Dieser Text ist im Rahmen des Lokalnetzwerks entstanden, das von Correctiv.Schweiz gegründet wurde. Das Netzwerk hat zum Ziel, investigative Recherchen zu fördern – vor Ort und zusammen mit Lokaljournalist*innen. Gemeinsam werden Missstände aufgedeckt, Daten ausgewertet oder die Bevölkerung für Recherchen einbezogen. Correctiv.Schweiz führt derzeit eine Umfrage durch, in der Menschen mit Behinderung von ihren Erfahrungen mit Gewalt erzählen können.

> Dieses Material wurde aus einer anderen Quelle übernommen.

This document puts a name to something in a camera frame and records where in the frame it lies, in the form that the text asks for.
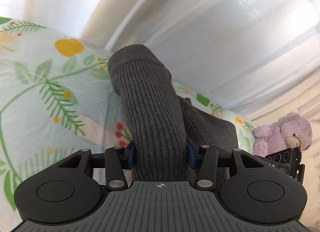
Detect purple plush teddy bear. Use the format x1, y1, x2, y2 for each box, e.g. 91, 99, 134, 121
253, 113, 312, 157

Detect white sheer curtain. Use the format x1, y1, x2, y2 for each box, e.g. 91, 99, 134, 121
1, 0, 319, 119

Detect floral print bed sheet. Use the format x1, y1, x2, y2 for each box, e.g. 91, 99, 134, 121
0, 16, 258, 232

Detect dark grey ribbed knit sweater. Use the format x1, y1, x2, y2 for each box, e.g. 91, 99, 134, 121
108, 45, 238, 182

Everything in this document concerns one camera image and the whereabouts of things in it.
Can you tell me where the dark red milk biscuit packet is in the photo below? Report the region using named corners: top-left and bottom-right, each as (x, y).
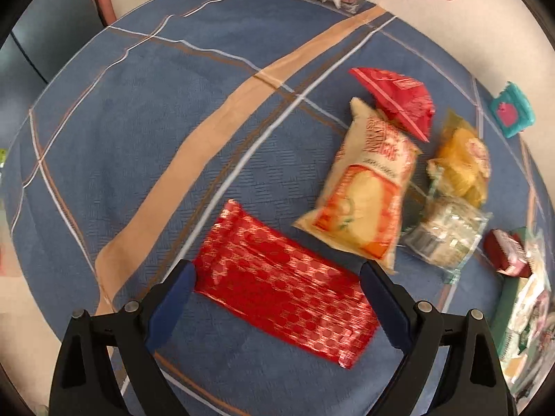
top-left (484, 228), bottom-right (531, 279)

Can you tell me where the clear green-print snack packet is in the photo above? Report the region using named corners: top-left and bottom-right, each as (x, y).
top-left (401, 194), bottom-right (492, 285)

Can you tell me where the red patterned snack packet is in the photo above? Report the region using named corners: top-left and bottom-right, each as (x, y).
top-left (194, 200), bottom-right (379, 369)

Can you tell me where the beige Swiss roll snack bag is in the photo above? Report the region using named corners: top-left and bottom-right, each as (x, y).
top-left (293, 97), bottom-right (420, 272)

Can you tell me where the green-rimmed snack tray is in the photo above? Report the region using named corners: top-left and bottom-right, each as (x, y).
top-left (490, 227), bottom-right (554, 409)

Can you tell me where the yellow cake snack packet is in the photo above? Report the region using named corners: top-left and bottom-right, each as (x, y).
top-left (427, 109), bottom-right (491, 208)

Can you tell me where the teal house-shaped toy box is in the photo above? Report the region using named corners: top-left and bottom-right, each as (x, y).
top-left (490, 82), bottom-right (535, 138)

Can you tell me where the red triangular snack packet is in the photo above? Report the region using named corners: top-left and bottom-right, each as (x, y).
top-left (349, 68), bottom-right (436, 143)

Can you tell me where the blue plaid tablecloth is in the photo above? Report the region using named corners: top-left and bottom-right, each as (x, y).
top-left (1, 0), bottom-right (554, 359)

Im Falle einer Weitervermittlung über die beiden Basel hinaus kommt die Beratungsstelle der Opferhilfe ins Spiel. Sie fragt bei anderen Kantonen an und stellt Kostengutsprachen aus, damit der Wohnkanton der Betroffenen die Finanzierung der Unterbringung übernimmt.
Die Schwierigkeit dieses Prozesses beschreibt der Leiter der Opferhilfe, Beat John, so: «Nehmen wir an, wir bekommen einen Anruf, dass eine behinderte Frau dringend einen rollstuhlgängigen Schutzplatz braucht. In Basel und Region gibt es leider keinen dieser Plätze.» Weil es auch im Rest der Schweiz an solchen Plätzen mangelt, sei der nächste freie und für sie geeignete Platz in einem Frauenhaus unter Umständen in Graubünden. «Man muss sich das einmal vorstellen: Dieser Frau geht es nicht gut, sie braucht dringend Hilfe, und wir sagen ihr: Du musst nach Graubünden. Dann verliert die Frau doch alle ihre Ressourcen: ihren Job, ihr Umfeld und so weiter.»
«Wenn jeder Kanton seiner Pflicht nachgehen würde, gäbe es dieses Problem nicht.»Beat John, Leiter Opferhilfe beider Basel
In der Verantwortung wäre hier der Kanton. Nicht nur, weil er die Istanbul-Konvention umsetzen muss, sondern auch aufgrund des eigenen Gleichstellungsgesetzes. John findet, es brauche erstens mehr Schutzplätze und zweitens müsste der Kanton schauen, dass die Frauenhäuser die vorgeschriebene Barrierefreiheit umsetzen. «Wenn jeder Kanton seiner Pflicht nachgehen würde, gäbe es dieses Problem nicht», sagt er und schiebt nach: «Eine Gesellschaft darf das nicht akzeptieren.»
Auf Anfrage von Bajour schreibt das in Basel zuständige Justiz- und Sicherheitsdepartement, dass in den kommenden vier Jahren eine Sanierung des Gebäudes des WFK geplant sei, «welche unter anderem zu einer umfassenden Barrierefreiheit führen wird». Und beide Frauenhäuser würden sich fundiert mit den Bedürfnissen von Menschen mit Behinderungen auseinandersetzen und «bei Bedarf» an Optimierungen arbeiten.